## Dataset content
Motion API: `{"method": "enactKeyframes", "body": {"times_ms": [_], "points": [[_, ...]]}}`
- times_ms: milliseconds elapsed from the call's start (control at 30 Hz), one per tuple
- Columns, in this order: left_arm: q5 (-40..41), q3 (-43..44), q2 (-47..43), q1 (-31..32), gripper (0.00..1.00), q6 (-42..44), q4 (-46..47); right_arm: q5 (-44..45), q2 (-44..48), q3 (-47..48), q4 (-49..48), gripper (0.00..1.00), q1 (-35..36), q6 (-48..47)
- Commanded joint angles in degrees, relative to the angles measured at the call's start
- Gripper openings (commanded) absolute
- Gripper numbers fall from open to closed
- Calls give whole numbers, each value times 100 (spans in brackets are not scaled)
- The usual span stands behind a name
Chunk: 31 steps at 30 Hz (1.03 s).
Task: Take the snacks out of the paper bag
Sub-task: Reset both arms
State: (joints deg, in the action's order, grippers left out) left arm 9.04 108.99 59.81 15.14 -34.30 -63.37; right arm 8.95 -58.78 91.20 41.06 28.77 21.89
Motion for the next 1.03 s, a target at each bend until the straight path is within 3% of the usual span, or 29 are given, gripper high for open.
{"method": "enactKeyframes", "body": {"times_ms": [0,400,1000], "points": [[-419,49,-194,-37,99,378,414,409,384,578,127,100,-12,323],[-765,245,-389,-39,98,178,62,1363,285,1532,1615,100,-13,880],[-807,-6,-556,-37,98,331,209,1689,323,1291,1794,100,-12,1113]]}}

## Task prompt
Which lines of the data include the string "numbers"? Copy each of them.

## Reply
- Gripper numbers fall from open to closed
- Calls give whole numbers, each value times 100 (spans in brackets are not scaled)

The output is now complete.